Он был бледен и изможден. Он вернулся вместе с людьми Горта, остановившимися на подходе к ущелью. Там оставили сильный дозор, в то время как остальные прочесывали окрестный лес, хотя Эккли не сомневался, что горцы уже вернулись в свое селение.
Мы поведали друг другу, что произошло с каждым.
Эккли стоял в дозоре и дожидался Самера. Случайно взглянув вверх, хотя обычно он наблюдал за нижними склонами окружавших ледник скал, он заметил движущиеся фигуры. Он полагал, что горцы поднялись на ледник не там, где мы ждали их, а, наоборот, спустились на снежное поле с западной стороны. Дон — голос Эккли дрогнул — говорил ему, что обучавшие местную полицию немцы могли войти в контакт с горными племенами и в конце концов приучить горцев передвигаться по льду и снегу, которых те раньше побаивались.

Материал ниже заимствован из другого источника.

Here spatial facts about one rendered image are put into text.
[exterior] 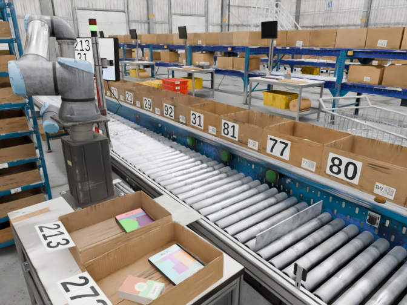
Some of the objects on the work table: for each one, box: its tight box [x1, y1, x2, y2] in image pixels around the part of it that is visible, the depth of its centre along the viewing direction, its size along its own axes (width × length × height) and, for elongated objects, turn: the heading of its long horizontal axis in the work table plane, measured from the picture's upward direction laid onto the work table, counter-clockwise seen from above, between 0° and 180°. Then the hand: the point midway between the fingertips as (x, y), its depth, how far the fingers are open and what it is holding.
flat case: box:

Короче говоря, немцы, пусть даже с самыми лучшими намерениями, могли «невзначай» помочь горцам взять перевал.
По Эккли начали стрелять, и у него завязалась с врагом перестрелка. Он слышал наши с Доном выстрелы тоже. Поняв, что горцы наступают большими силами, он стал подниматься вверх, надеясь спуститься в долину по южному склону. От преследования ему уйти удалось, но он оказался в местах, чересчур опасных, чтобы продвигаться по ним ночью. Когда солнце взошло, он осторожно продолжал свой путь, добравшись до точки, откуда был виден провал, на краю которого стояла верхняя хижина. Несколько горцев сторожили ее. Добравшись доверху, он увидел, как горят подожженные амбары Хисов и Дазенов.
Он признался, что в ту минуту думал только о себе и, зная, что рано или поздно горцы вернутся, предпочел остаться там, где был.
К полудню они вновь появились в ущелье, двигаясь в северном направлении. Женщин среди них он не заметил, и тогда впервые у него зародилась надежда на то, что жителей долины успели предупредить, хотя сигнальные костры, как он видел, зажжены не были.
У него оставалось еще несколько патронов, к тому же он был уверен, что они его не заметят. Расстояние составляло около сотни ярдов.
Глаза Эккли сверкнули.
Видели бы вы, как они припустили, продолжал он, и двоих ему удалось уложить, этим он особенно гордился.
Когда не осталось сомнений, что горцы ушли, он, что было делом нелегким, спустился в провал. Там он нашел тело Дона. Дон был мертв. Но они не тронули его… С Самером произошло иначе. Тот не мог не заметить выстрелов Эккли и вернулся в сторожку, где его уже поджидали. Горцы искромсали его ножами…
Но, продолжал Эккли, дело в том, что он осмотрел труп одного из застреленных им.
Эккли пристально поглядел на меня.
— На нем была форма, — сказал он, — а в кармане я нашел вот это. Вы можете прочесть?
Он протянул мне сложенную вдвое карточку из плотной бумаги. Отпечатана она была на немецком. Текст гласил, что это удостоверение выдано «такому-то, уроженцу Фисиджи, в том, что он принял присягу на верность кайзеру и т. д. и что, пройдя специальное обучение, назначается офицером полицейского подразделения Е.И.В., расквартированного в Фисиджи для защиты границы, и уполномочен производить задержание нарушителей». Под текстом удостоверения стояла подпись немецкого офицера — командира специального подразделения полицейских сил в протекторате Собо.
— Так я и думал, — сказал Эккли. — А значит, набеги производят как раз их патрули, и гарнизоны необходимо поставить снова. Я немедленно собираюсь известить об этом лорда Дорна, он сейчас в столице. Вы не поедете со мной?
Я согласился, мне этого действительно хотелось. Вдвоем мы могли нарисовать полную картину происшедшего в ущелье Ваба, чего не сумел бы сделать один человек, могли заверить, что с нашей стороны агрессивных действий предпринято не было и в обоих случаях горцы открыли огонь первыми. Эккли предстояло рассказать об убитых им горцах, мне — о том, как застрелили Дона.